Шрифт:
— Тю-у,— прервала его бабка,— хватит тебе! Не иначе на тебя крикливица напала.
— Не на меня. На нашего батюшку. На трехсотлетие так кричал, как на церковного сторожа, всех людей перепугал. Вот такие, Василек, торжества у нас. В золоченых каретах не ездим, а своими ногами до духана протянем, и ладно. Ну, рассказывай!
В Пашковской он задержался до ночи, жужжал про торжества не смолкая, в тех же подробностях описывал проезд по Невскому проспекту царского кортежа, похвастался покупками.
Когда Попсуйшапка рассказывал о празднике в Петербурге, можно было подумать, что он сам ехал в экипажах или, на худой конец, ему было поручено проведение торжеств. Вины в том его не было. От веков досталось ему убеждение, что романовское самовластие нескончаемо и благотворно и другого ничего не бывало и не будет в России. Куда ни кинься — все под рукой царской. Братьев Скиба, усомнившихся в нынешней правде, расстреляли, о них уж и позабыл город. Ювелир Леон Ган приготовил для кубанской депутации поднос из чистого серебра, и казаки повезли его в подарок царю. Доктор Лейбович, заподозренный в сочувствии революционерам, носит орден св. Анны. Куда ни повернись — одна власть. Хотелось преуспеть в этой жизни, подумать о себе. Больше он ничего не знал. В толпе он еще сильнее приподнимался на цыпочки, чтобы лицезреть пышное преуспевание, а может, и быть замеченным. Слаб человек!

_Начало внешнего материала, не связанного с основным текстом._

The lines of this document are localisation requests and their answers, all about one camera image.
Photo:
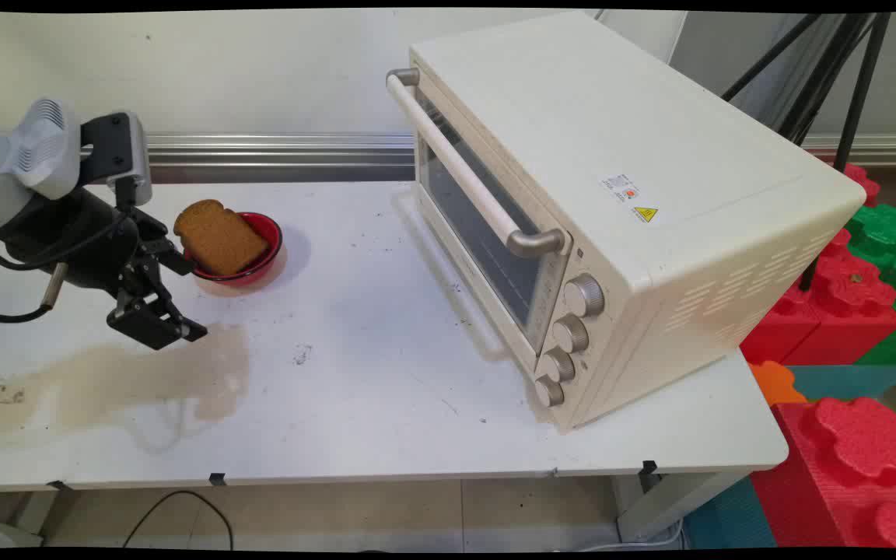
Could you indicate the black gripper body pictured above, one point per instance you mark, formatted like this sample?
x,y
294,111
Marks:
x,y
82,233

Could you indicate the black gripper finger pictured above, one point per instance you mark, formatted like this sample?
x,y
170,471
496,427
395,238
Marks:
x,y
172,255
148,319

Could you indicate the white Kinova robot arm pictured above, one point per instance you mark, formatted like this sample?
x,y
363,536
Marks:
x,y
24,155

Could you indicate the brown toast slice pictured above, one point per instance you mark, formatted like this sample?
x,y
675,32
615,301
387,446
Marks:
x,y
218,237

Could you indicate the red bowl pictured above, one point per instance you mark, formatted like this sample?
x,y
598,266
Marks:
x,y
261,253

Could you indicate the black tape strip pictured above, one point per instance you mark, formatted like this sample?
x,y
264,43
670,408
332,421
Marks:
x,y
649,468
59,485
217,479

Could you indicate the white table leg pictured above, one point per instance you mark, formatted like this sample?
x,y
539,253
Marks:
x,y
673,498
28,513

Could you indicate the large silver oven knob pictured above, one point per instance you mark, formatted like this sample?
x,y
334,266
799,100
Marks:
x,y
584,295

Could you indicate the white label sticker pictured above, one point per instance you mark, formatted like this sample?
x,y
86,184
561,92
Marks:
x,y
621,188

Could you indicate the yellow warning sticker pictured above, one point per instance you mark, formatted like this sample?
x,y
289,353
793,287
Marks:
x,y
645,215

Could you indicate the cream toaster oven body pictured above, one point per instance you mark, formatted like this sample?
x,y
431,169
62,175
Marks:
x,y
650,155

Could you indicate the white board panel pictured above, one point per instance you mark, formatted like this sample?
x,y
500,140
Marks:
x,y
642,35

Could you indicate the teal foam block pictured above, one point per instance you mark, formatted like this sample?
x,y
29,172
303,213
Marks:
x,y
728,517
845,379

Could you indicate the orange foam block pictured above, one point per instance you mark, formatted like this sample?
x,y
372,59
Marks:
x,y
776,383

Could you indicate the small red foam block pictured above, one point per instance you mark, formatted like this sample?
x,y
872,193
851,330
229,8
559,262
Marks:
x,y
862,183

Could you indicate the black tripod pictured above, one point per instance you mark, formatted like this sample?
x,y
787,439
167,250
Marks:
x,y
856,85

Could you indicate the large red foam block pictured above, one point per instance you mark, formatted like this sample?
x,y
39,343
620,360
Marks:
x,y
845,474

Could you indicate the green foam block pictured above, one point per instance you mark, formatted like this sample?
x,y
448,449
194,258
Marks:
x,y
887,233

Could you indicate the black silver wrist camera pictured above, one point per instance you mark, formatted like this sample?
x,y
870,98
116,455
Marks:
x,y
115,152

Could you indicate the aluminium rail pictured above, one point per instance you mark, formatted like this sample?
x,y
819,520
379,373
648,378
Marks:
x,y
277,152

Когда наутро появился в мастерской из аула тонконогий князь Султан-Гирей, Попсуйшапка всей душой пытался ему услужить, и казалось ему, что князь будет долго помнить о нем. Тот важно вышел и про все забыл. И все же услужить было приятно. Князь! Всем услужи — будешь человеком. Родной жене, да еще такой, как его Варюша, тоже угождай ласковым словцом, хлебом насущным, подарком. Если и любить перестанет, все равно будет держаться за тебя. На том свет стоит. Кто норовист, того никто не жалует.

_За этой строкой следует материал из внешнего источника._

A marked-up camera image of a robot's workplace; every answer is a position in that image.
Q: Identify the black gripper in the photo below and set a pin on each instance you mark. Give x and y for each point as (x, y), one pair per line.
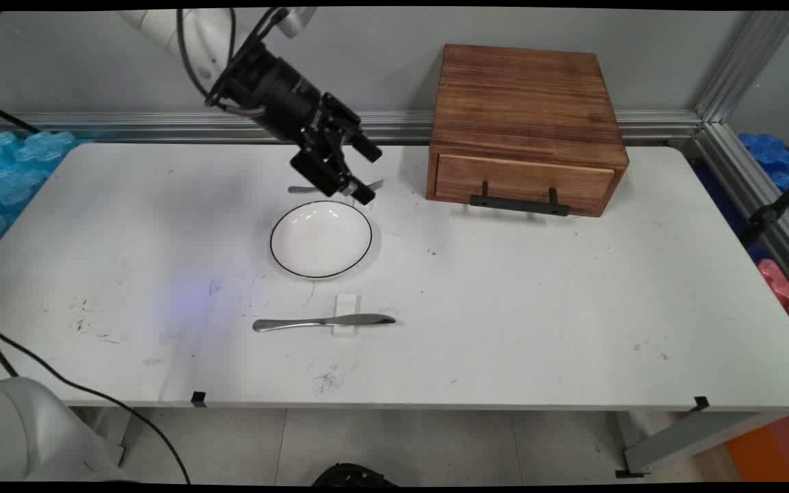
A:
(278, 89)

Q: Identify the silver metal fork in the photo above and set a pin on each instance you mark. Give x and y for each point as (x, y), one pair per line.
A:
(298, 189)

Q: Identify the white plate with black rim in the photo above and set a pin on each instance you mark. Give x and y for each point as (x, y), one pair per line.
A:
(319, 239)

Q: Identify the white cutlery rest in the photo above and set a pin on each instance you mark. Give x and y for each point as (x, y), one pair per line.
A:
(346, 303)

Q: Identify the silver metal knife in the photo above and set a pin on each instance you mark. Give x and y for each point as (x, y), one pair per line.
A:
(278, 325)

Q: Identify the dark wooden drawer cabinet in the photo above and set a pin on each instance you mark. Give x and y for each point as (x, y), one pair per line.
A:
(524, 96)

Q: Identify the black table edge clip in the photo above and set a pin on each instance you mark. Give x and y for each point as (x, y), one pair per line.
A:
(198, 399)
(701, 403)

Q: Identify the black round floor object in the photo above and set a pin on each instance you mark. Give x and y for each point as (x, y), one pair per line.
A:
(353, 476)

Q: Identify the blue bubble wrap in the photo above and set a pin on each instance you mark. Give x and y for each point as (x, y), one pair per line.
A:
(768, 150)
(4, 178)

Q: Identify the grey table leg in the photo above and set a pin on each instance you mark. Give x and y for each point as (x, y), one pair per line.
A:
(682, 441)
(120, 438)

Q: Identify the black stand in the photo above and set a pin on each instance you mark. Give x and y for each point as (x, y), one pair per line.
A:
(768, 216)

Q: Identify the pink plastic bag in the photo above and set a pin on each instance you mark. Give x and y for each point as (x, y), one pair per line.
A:
(774, 281)

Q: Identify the orange box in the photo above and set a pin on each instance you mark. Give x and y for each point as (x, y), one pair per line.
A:
(778, 445)

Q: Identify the horizontal aluminium frame rail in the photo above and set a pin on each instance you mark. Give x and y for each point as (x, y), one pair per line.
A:
(127, 127)

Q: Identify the slanted aluminium frame rail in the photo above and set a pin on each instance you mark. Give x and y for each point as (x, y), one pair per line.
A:
(744, 185)

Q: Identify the upright aluminium frame post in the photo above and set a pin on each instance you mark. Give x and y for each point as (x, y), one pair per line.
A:
(744, 68)

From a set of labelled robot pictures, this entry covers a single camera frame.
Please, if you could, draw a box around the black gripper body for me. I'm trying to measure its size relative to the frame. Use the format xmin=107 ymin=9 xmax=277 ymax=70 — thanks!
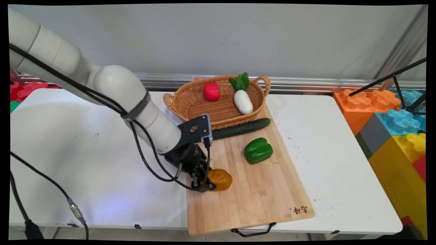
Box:
xmin=165 ymin=142 xmax=209 ymax=178

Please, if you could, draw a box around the orange yellow toy vegetable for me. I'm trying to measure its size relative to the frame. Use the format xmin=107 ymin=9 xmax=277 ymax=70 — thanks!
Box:
xmin=208 ymin=168 xmax=233 ymax=192

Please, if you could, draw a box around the bamboo cutting board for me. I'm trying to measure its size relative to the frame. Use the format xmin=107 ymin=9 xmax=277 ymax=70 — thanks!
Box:
xmin=186 ymin=104 xmax=315 ymax=236

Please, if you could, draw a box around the green toy cucumber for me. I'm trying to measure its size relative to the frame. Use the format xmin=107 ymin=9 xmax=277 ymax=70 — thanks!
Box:
xmin=211 ymin=117 xmax=271 ymax=141

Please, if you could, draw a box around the green toy bell pepper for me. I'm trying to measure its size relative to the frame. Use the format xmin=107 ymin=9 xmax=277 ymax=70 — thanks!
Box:
xmin=244 ymin=137 xmax=274 ymax=165

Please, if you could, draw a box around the woven wicker basket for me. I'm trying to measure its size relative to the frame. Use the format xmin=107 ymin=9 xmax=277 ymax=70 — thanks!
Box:
xmin=163 ymin=75 xmax=271 ymax=130

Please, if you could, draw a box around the red toy vegetable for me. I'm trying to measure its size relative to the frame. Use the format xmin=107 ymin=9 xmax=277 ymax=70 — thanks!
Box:
xmin=203 ymin=82 xmax=220 ymax=101

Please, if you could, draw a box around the white toy radish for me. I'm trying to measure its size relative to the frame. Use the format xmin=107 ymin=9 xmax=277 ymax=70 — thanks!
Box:
xmin=228 ymin=72 xmax=254 ymax=115

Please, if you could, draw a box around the orange foam block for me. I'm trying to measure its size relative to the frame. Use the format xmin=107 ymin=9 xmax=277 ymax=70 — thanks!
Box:
xmin=333 ymin=89 xmax=402 ymax=136

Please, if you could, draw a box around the red puzzle foam block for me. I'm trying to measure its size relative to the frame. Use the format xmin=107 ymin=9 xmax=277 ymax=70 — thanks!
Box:
xmin=10 ymin=81 xmax=61 ymax=103

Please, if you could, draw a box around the blue and grey foam block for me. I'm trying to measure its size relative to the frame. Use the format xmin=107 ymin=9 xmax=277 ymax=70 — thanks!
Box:
xmin=356 ymin=90 xmax=427 ymax=159

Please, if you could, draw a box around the black tripod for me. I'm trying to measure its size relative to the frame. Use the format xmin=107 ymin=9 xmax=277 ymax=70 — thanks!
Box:
xmin=349 ymin=57 xmax=427 ymax=115

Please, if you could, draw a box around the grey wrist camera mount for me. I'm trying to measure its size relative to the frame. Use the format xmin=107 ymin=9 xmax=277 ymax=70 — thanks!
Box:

Между тем дома, хоть и произошло примирение, ничего не изменилось и супружеской радости не было. Все так же жена наспех кормила Василия, комнаты убирала кое-как, с базара приходила насупленная. Василий не понимал, чего ей еще надо. День-деньской он крутился как белка. «А что ж, Варюша, ничего у нас не меняется? — хотелось сказать ему.— Я стараюсь, а ты?» Но молчал, знал: за день — еще хуже станет. Первый вечер, когда она покорно слушала его рассказы о Петербурге и за руку тянула спать, ушел как в сказку, и снова ей стало все безразлично: перебивала его на каждом слове, называла (будто в шутку, а с ехидцей) шапошником, мать его не замечала. И Василий в обед просиживал часок где-нибудь в Старокоммерческой гостинице, в ресторане или в шашлычной у Бадурова с Терешкой, жаловался.
— Надо было мне жениться на Кривохацкой, ее мать бубликами торгует. Она мне вышила двенадцать платочков голландского полотна, шелком расшила: «Люблю сердечно, дарю навечно. Того встрелю стрелой, кто разлучит меня с тобой». Знала молитву от сглазу, от крикливиц.
— Раз такое дело, я б за тебя свою дочь отдал.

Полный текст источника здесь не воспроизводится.